The man I'm talking about is me. I'm in my 36th year and have yet to go on my first date, have my first kiss etc. I can't believe I've reached this point.

Imagine you are a woman on a date. When I say imagine, actually take some time and imagine it. The excitement she'd be having, some amount of nervousness, some curiosity, expectations, all of it. Mimic, for a minute, every feeling she'd go through.

Now imagine your current self, who she (you) is supposed to meet. Don't mimic this time, but observe. How you arrive, how you appear, how you communicate, what you talk about, how is your 'vibrance'.
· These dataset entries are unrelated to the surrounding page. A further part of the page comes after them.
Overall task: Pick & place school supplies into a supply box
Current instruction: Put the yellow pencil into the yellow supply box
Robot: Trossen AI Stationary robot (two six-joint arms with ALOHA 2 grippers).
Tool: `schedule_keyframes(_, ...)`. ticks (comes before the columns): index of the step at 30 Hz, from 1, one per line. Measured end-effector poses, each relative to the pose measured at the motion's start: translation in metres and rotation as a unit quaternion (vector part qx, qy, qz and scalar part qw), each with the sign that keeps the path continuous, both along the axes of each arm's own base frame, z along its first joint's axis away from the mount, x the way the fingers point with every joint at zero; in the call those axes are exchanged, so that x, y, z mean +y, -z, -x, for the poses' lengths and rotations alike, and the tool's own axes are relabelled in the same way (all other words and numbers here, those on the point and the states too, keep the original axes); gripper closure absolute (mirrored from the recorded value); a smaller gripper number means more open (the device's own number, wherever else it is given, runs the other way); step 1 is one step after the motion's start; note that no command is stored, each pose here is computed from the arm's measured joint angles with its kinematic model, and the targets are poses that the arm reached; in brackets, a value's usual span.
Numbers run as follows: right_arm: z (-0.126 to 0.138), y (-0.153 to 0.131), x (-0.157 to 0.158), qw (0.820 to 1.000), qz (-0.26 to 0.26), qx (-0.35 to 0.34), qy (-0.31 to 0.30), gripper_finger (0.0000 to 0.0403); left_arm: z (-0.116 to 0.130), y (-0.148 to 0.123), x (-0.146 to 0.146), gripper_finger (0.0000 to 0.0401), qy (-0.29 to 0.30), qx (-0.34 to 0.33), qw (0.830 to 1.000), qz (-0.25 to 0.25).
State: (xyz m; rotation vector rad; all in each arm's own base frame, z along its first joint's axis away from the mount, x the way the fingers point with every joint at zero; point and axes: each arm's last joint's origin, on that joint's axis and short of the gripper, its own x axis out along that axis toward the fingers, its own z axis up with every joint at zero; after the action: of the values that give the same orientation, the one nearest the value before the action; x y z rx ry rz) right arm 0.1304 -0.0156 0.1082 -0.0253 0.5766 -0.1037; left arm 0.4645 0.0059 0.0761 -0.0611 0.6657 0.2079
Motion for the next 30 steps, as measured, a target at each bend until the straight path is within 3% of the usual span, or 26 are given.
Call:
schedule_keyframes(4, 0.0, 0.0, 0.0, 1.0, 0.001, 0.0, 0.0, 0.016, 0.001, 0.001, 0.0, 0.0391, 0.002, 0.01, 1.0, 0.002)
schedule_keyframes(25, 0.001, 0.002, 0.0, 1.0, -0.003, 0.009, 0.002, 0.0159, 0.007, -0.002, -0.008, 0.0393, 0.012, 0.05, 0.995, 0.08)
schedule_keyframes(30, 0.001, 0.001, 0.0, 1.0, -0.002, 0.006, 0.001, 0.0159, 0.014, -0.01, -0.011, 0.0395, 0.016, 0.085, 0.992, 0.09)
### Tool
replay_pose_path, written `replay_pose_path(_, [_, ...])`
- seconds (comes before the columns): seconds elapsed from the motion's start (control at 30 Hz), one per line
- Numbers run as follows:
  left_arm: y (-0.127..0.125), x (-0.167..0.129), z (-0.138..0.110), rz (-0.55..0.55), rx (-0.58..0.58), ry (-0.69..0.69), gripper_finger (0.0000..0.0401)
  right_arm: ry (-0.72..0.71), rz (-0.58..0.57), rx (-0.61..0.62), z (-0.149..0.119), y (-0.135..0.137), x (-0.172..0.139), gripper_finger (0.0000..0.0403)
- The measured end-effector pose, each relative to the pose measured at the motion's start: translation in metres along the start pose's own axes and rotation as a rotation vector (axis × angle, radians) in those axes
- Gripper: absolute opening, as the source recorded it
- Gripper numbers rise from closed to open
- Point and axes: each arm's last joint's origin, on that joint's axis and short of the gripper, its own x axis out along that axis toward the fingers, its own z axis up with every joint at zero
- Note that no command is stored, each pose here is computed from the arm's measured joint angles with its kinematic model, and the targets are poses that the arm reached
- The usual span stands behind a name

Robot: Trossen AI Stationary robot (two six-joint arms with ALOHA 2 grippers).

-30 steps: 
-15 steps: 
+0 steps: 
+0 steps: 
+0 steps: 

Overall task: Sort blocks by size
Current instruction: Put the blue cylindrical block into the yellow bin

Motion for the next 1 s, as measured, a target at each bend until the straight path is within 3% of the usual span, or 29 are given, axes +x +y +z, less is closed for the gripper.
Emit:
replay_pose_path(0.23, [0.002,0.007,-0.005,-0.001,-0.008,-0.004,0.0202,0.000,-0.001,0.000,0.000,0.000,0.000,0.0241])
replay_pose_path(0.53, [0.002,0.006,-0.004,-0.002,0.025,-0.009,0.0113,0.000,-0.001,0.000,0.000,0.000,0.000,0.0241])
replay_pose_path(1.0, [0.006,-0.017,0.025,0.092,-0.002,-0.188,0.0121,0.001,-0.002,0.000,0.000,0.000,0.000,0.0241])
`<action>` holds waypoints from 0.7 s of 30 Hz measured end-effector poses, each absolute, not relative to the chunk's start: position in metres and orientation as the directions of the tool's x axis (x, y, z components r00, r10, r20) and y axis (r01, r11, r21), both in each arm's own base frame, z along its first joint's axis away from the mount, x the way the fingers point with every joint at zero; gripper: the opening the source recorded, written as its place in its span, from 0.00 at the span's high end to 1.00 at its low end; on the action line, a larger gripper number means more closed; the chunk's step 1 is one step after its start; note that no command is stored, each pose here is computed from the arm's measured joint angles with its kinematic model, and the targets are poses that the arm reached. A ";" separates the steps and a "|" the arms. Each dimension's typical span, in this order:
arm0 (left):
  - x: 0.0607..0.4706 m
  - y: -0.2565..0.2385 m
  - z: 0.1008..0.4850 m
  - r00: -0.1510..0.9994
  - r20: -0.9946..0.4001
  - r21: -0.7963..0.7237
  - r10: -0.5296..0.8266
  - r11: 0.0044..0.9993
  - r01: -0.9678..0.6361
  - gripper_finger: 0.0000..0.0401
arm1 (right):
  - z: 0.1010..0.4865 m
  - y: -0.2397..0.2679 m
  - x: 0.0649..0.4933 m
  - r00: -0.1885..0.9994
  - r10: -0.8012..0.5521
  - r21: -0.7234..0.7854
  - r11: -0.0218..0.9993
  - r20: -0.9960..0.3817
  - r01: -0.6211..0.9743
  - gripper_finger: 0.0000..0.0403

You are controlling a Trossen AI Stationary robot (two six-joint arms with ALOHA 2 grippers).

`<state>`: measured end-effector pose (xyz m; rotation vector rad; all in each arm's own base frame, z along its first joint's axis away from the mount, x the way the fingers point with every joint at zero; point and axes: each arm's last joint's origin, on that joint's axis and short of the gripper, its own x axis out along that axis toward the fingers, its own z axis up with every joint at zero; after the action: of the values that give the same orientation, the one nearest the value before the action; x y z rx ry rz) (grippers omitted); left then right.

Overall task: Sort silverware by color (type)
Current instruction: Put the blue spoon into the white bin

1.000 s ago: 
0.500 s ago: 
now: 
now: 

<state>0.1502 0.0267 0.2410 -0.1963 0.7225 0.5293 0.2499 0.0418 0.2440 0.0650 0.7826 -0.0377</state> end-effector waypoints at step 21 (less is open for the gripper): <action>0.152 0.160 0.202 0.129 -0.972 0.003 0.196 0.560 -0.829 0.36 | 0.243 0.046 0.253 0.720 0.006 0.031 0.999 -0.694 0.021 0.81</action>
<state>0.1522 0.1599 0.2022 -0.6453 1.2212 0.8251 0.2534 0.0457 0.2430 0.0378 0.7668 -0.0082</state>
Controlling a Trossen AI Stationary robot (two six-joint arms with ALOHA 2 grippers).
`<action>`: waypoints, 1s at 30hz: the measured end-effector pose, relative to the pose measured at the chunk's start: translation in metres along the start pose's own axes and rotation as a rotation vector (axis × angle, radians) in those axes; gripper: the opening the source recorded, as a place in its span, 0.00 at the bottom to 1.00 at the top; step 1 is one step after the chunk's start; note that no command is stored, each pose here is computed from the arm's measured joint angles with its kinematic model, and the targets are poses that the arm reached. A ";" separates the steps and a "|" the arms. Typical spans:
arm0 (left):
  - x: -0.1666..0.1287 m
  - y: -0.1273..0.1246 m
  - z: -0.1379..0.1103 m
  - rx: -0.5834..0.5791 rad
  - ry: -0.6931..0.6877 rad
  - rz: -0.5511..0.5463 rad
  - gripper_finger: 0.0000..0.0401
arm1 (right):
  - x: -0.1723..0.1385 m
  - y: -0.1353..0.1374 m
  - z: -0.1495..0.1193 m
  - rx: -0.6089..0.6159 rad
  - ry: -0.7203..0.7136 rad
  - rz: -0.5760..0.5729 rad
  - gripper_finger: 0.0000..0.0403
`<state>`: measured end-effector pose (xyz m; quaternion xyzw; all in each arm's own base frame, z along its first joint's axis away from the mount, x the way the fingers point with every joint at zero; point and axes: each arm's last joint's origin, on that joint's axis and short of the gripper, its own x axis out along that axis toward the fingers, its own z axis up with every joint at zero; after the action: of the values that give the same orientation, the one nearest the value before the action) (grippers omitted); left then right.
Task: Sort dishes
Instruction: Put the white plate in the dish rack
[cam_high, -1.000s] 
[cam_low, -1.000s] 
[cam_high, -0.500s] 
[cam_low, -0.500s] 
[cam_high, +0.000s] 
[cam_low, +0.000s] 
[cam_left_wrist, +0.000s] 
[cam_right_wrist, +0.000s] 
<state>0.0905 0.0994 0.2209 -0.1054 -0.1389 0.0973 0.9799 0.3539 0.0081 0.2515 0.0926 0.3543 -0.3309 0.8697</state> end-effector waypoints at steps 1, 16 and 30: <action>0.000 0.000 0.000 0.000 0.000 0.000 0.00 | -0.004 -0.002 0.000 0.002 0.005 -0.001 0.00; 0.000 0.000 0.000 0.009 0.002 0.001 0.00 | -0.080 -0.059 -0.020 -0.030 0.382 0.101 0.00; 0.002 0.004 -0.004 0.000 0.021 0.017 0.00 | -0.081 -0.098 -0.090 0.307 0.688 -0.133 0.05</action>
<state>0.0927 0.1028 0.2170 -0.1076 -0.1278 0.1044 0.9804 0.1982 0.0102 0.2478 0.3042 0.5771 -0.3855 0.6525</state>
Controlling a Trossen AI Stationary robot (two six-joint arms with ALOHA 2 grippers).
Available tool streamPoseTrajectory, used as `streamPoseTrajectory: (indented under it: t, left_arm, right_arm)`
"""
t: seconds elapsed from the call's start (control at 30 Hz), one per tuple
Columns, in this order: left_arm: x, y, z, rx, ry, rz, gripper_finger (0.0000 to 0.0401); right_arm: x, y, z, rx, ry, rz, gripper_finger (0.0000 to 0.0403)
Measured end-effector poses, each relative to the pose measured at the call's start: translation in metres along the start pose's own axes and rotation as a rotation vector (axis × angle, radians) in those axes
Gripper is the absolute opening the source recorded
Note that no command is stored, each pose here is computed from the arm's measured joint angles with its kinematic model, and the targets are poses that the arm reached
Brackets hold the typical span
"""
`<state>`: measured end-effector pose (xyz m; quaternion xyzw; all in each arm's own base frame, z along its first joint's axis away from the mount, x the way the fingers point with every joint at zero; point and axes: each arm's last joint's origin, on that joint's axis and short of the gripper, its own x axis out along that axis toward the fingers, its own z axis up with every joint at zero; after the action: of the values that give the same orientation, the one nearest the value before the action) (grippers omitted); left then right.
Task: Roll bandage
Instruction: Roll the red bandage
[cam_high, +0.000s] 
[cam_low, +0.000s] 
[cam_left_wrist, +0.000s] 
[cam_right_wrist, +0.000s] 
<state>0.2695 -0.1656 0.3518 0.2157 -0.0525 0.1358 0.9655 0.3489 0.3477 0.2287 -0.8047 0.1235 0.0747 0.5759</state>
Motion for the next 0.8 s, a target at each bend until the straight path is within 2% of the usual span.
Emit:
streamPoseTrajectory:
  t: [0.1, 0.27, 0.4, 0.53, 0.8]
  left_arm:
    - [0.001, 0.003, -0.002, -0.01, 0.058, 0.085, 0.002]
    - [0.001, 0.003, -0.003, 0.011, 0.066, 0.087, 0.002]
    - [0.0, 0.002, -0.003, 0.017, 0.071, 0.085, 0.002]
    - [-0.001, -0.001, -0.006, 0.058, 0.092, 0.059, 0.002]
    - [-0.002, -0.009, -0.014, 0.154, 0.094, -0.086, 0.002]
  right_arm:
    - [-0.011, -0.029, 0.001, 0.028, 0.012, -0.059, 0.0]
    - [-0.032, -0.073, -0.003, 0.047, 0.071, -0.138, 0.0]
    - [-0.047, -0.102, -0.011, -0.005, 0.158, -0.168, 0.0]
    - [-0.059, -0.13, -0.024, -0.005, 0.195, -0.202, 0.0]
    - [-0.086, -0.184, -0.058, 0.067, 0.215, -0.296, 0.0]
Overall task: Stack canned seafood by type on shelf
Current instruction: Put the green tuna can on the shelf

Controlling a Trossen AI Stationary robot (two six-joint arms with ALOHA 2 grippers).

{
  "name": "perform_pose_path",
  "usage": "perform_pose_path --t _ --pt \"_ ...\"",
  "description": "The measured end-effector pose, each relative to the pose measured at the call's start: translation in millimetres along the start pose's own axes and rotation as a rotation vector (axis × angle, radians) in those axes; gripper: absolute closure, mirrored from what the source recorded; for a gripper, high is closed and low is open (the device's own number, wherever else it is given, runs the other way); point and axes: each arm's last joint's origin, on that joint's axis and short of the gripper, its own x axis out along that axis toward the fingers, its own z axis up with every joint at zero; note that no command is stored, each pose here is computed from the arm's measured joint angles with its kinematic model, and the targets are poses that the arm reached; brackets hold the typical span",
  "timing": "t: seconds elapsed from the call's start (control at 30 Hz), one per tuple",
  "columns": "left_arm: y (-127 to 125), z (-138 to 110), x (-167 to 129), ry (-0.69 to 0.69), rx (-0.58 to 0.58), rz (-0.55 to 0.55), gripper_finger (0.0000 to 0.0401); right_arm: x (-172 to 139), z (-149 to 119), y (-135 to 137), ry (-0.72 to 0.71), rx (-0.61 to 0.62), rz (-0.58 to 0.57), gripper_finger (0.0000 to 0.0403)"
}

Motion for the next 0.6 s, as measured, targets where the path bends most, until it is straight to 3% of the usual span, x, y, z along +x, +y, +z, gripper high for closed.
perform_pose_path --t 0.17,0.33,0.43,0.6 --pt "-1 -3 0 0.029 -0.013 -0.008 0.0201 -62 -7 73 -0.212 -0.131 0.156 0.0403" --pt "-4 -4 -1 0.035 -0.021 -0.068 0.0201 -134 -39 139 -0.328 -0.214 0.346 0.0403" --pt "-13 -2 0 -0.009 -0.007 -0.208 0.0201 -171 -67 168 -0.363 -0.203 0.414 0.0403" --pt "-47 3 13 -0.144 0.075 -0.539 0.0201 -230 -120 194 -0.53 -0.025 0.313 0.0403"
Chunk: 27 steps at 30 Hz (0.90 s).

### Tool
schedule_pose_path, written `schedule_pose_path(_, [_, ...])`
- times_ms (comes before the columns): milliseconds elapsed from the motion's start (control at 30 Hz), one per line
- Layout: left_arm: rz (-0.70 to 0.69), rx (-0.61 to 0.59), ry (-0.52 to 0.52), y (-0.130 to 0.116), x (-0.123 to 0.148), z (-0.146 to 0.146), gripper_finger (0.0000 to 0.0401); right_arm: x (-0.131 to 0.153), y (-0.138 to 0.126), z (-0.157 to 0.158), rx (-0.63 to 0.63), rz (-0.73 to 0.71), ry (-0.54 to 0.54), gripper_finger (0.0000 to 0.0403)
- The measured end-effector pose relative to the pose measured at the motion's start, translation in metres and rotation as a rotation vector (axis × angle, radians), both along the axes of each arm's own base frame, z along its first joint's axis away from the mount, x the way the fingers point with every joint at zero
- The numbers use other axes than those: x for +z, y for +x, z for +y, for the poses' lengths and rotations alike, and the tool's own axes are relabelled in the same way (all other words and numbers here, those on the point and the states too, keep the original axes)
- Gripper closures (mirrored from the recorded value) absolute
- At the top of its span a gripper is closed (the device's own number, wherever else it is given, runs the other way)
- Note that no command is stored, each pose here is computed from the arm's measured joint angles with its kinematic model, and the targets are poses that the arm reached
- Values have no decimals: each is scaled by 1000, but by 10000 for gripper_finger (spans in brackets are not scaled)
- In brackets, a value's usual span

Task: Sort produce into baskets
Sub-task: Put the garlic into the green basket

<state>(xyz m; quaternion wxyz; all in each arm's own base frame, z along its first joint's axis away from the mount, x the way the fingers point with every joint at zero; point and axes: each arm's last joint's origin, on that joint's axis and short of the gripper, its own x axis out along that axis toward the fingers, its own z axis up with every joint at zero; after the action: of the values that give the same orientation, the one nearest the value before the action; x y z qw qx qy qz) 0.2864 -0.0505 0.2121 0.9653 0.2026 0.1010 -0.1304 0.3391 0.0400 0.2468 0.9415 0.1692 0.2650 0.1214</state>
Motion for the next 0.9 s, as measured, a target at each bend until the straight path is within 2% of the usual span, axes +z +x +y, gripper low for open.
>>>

What kind of emotions are created within her, when she sees you, meets you, talks to you and listens to your story? Take an hour when you don't have work and imagine very, very deeply each moment.

Would she feel emotionally elevated? Feel happier? Better? Will she think it was a great evening? Will she wonder how soon can you meet her again? Will she think you'll be able to not only protect and provide for her, but will give her a great (not boring) life ahead?
_

Which of her expectations are you delivering when you carry the attitude you currently carry?
Do you think, that using it, you'll make the other person's experience better? If no, then do you realize that some work is needed on yourself?
Being a good person, is great. It is rare. But, its not... sufficient. You won't date any random girl, even though you might claim so. You want somebody who excites you, who draws you towards her. Who makes you think about them all day. Who makes you a bit nervous in their presence.
Women desire the same.

So, you'll have to work on those things.
As for the age, its always a bit late. You could have started yesterday, or a year ago, or a decade ago. But remember, our limitations and faults make us different from, let's say, 'gods'. The situations in your life were such that you couldn't.
But its never too late, you can start now. As for the things you might feel you missed out on, well, two comments on that:
We do not feel missed out on things we didn't get to do or experience. We only feel missed out on things we attached ourselves to and then didn't get to do or experience. The one who suffers the most is the overthinker.
So shed that burden off of your shoulders.
 
unless you have excellent genes, you don't want to meet your first person when you're old, nothing works very well at that point. you might say it is "anticlimactic."